*TO DO*. Exactly the lines from the top of the records below through the one containing "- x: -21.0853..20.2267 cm" must be set down, with no line added or dropped.

*DATA SUPPLIED*.

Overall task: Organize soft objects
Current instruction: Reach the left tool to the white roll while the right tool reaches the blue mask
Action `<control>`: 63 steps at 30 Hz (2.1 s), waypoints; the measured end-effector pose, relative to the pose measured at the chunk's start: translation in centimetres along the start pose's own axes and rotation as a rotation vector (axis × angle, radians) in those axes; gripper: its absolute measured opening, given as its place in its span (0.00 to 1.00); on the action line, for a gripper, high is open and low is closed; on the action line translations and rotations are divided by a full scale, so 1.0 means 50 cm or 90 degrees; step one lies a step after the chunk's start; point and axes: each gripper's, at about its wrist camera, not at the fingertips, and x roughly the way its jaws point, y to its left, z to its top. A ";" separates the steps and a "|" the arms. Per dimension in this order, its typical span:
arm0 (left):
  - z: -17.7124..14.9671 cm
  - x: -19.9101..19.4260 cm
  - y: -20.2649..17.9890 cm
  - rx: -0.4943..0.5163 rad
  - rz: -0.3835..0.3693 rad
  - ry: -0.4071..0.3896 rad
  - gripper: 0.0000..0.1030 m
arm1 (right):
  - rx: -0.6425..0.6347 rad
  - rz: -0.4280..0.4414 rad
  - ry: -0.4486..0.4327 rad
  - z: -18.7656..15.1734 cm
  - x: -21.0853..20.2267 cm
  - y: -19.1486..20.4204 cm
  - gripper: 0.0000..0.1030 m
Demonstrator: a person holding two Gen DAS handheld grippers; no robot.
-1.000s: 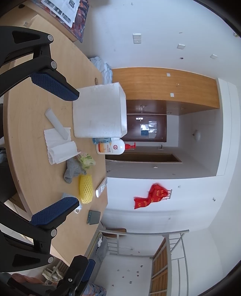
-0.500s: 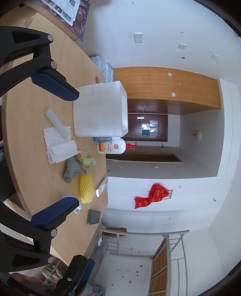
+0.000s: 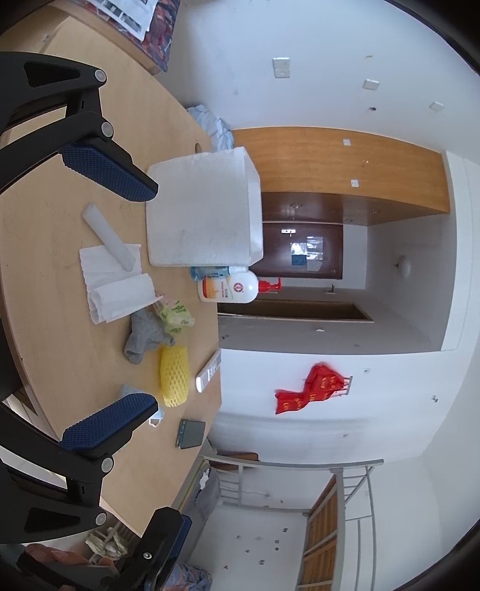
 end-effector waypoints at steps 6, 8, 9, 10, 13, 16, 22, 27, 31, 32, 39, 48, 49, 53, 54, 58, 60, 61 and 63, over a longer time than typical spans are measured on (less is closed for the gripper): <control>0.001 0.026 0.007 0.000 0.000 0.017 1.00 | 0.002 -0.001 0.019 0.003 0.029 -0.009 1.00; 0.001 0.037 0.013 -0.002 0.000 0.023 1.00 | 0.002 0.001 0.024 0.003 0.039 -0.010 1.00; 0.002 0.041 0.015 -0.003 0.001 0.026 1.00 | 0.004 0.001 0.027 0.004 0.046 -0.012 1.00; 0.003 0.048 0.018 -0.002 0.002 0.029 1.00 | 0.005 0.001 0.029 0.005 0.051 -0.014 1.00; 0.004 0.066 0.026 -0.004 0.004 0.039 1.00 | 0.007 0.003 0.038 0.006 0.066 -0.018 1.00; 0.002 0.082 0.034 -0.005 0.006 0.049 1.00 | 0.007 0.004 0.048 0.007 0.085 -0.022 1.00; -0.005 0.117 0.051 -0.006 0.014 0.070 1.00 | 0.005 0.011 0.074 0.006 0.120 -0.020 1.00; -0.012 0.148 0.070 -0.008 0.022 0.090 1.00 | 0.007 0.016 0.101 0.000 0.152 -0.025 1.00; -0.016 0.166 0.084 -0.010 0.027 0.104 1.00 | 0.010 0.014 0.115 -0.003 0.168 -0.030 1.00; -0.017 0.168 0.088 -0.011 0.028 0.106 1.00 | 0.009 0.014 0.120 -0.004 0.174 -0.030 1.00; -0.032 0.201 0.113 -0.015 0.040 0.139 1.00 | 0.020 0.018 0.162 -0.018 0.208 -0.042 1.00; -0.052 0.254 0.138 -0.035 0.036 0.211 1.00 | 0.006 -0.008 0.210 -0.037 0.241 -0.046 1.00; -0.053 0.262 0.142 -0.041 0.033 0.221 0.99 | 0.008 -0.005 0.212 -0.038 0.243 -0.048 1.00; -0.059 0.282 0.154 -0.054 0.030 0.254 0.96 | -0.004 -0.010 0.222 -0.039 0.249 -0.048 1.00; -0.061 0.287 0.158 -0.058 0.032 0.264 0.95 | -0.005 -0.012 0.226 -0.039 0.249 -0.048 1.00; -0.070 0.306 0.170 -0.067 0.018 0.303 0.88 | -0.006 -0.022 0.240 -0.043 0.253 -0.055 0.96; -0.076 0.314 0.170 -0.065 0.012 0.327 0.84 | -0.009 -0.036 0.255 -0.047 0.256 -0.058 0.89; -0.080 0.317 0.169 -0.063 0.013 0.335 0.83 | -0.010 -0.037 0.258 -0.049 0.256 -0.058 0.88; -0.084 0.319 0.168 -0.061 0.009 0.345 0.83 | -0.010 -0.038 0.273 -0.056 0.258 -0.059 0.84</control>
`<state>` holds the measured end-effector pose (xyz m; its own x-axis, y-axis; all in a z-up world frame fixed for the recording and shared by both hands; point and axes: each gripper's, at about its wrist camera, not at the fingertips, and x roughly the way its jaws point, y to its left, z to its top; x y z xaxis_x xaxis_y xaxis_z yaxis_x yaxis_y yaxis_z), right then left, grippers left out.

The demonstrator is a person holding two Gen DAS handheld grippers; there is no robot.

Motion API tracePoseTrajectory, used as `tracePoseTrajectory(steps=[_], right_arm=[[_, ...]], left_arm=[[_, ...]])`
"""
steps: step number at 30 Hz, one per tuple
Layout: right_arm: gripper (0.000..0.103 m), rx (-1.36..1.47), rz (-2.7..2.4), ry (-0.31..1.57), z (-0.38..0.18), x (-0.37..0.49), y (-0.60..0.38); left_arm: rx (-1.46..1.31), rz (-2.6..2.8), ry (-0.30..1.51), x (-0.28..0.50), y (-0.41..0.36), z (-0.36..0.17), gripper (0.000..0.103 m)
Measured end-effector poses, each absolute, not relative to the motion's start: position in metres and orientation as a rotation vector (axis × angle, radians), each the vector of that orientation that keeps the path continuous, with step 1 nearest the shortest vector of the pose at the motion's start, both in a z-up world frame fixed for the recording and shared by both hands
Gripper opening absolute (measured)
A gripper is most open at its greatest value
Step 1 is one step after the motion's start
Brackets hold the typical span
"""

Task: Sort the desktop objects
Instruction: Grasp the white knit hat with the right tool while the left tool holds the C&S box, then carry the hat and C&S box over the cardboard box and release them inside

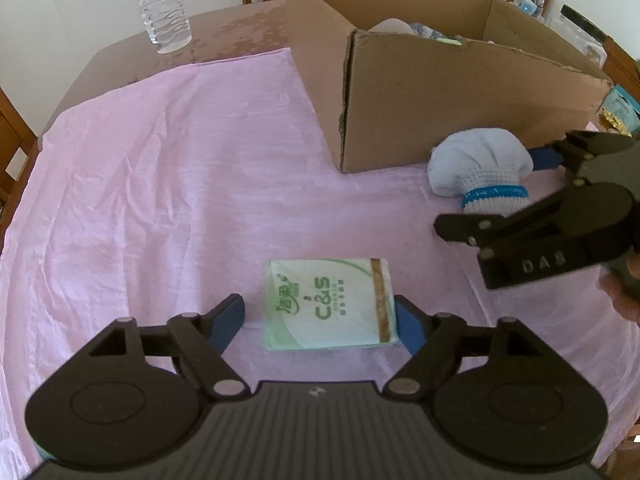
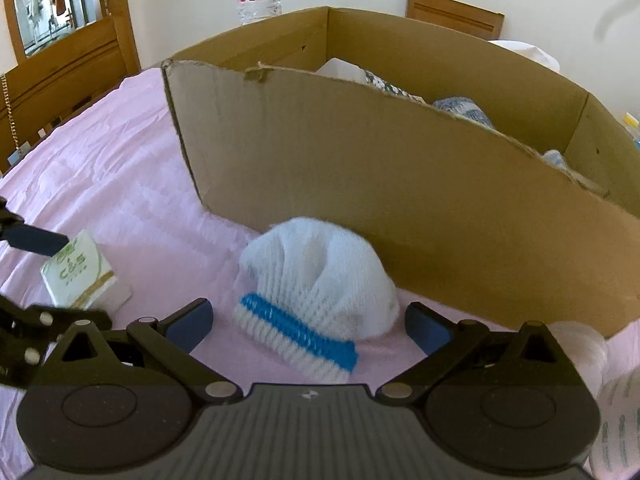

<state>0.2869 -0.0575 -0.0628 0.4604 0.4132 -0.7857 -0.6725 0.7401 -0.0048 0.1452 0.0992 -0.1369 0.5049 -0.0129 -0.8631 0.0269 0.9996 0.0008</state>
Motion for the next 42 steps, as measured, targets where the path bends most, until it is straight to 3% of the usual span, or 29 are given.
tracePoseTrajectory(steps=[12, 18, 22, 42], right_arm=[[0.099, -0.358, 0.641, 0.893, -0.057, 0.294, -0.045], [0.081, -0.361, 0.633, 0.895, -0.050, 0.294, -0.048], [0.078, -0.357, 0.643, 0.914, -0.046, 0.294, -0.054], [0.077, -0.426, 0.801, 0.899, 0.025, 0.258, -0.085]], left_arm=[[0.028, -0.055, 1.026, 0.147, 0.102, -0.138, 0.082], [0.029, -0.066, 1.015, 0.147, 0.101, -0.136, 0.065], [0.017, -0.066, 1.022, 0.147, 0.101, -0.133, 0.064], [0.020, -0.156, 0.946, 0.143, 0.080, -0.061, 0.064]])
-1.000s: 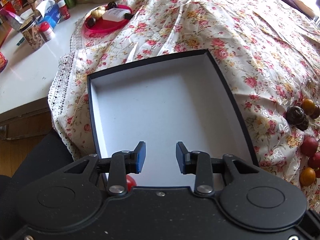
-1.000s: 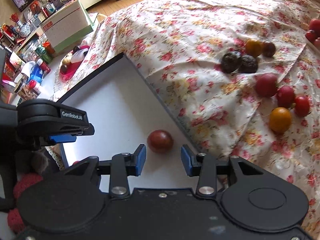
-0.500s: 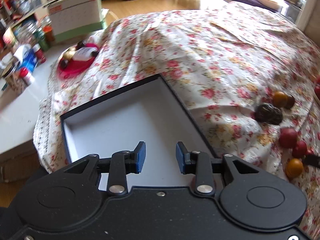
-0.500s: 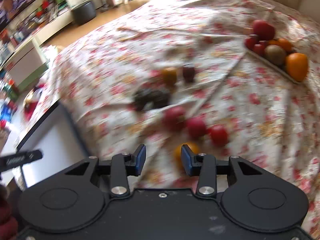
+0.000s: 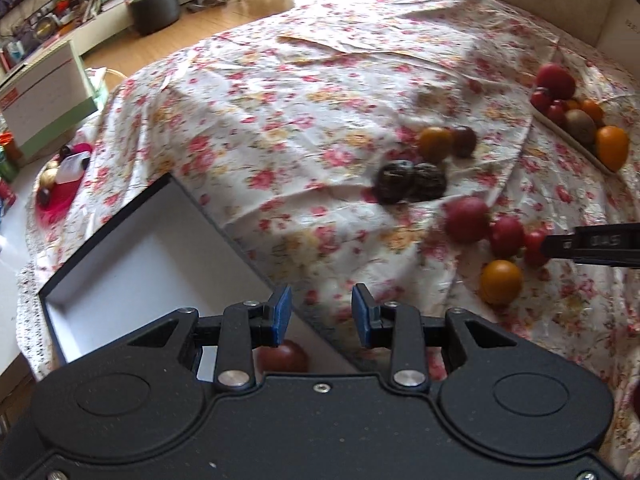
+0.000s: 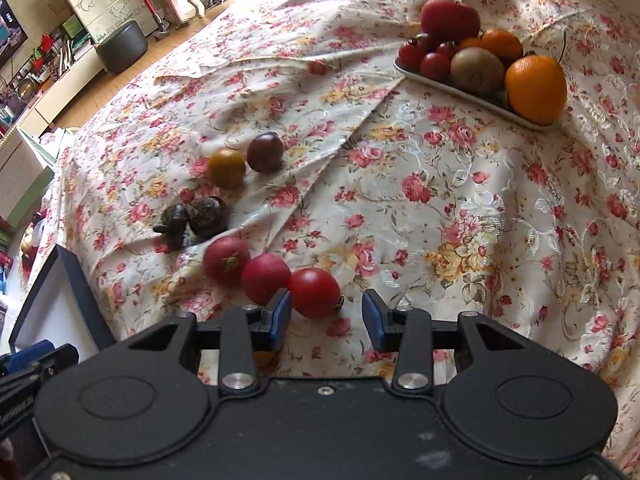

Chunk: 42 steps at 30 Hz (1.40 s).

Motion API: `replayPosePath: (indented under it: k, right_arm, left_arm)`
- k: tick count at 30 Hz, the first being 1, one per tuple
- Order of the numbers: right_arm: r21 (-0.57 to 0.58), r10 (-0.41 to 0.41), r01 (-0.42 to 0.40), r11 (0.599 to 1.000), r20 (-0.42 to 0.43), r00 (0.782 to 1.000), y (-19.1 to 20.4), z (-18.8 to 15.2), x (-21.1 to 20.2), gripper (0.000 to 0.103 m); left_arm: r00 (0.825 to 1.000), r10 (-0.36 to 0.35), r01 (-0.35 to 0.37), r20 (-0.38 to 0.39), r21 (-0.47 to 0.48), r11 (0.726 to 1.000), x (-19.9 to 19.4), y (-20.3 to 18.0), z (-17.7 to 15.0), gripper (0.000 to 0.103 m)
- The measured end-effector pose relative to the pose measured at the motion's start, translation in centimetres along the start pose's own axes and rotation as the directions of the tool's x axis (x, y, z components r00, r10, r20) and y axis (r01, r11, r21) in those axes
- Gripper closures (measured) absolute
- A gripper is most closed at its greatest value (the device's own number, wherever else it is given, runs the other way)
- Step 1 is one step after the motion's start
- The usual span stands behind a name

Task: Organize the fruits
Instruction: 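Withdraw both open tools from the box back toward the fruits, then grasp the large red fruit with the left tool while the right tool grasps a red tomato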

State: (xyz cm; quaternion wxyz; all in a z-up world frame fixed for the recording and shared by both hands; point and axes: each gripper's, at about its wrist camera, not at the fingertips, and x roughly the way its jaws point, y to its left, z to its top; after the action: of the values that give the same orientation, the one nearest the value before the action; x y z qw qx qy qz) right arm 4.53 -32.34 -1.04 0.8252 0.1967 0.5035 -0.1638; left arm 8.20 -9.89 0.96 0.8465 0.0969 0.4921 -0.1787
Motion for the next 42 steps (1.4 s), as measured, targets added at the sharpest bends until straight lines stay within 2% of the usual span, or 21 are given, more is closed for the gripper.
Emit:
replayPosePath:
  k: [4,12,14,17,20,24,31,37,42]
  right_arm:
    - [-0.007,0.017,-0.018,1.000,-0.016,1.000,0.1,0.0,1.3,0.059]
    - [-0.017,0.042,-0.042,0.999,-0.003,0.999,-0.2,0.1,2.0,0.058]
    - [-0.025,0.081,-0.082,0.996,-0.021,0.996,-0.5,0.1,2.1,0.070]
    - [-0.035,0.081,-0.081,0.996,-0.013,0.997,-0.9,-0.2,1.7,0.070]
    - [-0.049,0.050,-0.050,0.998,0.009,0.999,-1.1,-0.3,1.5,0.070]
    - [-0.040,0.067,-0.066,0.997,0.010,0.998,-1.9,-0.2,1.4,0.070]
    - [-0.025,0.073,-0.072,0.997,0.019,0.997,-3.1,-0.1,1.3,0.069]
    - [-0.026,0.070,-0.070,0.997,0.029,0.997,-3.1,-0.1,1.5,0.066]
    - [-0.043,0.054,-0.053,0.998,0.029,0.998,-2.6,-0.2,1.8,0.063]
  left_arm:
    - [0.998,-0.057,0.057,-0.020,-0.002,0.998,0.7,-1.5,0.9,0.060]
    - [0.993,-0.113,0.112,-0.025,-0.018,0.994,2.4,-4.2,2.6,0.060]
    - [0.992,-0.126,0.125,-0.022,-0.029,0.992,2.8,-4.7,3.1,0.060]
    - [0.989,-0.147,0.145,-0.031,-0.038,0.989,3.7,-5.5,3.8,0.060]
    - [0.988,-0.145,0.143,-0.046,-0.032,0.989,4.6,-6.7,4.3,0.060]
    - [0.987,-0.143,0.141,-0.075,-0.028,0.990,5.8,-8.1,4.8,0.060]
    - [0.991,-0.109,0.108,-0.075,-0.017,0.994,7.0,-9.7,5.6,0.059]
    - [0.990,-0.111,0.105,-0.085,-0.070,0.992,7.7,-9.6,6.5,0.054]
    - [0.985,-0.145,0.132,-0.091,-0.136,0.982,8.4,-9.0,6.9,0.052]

*FINAL ANSWER*.
Overall task: Organize soft objects
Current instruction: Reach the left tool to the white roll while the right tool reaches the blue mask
Action `<control>`: 63 steps at 30 Hz (2.1 s), waypoints; the measured end-effector pose, relative to the pose measured at the chunk's start: translation in centimetres along the start pose's own axes and rotation as a rotation vector (axis × angle, radians) in those axes; gripper: its absolute measured opening, given as its place in its span (0.00 to 1.00); on the action line, for a gripper, high is open and low is closed; on the action line translations and rotations are divided by a full scale, so 1.0 means 50 cm or 90 degrees; step one lies a step after the chunk's start; point and axes: each gripper's, at about its wrist camera, not at the fingertips, and x roughly the way its jaws point, y to its left, z to its top. A ";" separates the steps and a "|" the arms. Per dimension in this order, its typical span:
arm0 (left):
  - z: -17.7124..14.9671 cm
  - x: -19.9101..19.4260 cm
  - y: -20.2649..17.9890 cm
  - rx: -0.4943..0.5163 rad
  - rz: -0.3835..0.3693 rad
  - ry: -0.4071..0.3896 rad
  - gripper: 0.0000..0.1030 m
arm1 (right):
  - rx: -0.6425..0.6347 rad
  - rz: -0.4280..0.4414 rad
  - ry: -0.4486..0.4327 rad
  - z: -18.7656..15.1734 cm
  - x: -21.0853..20.2267 cm

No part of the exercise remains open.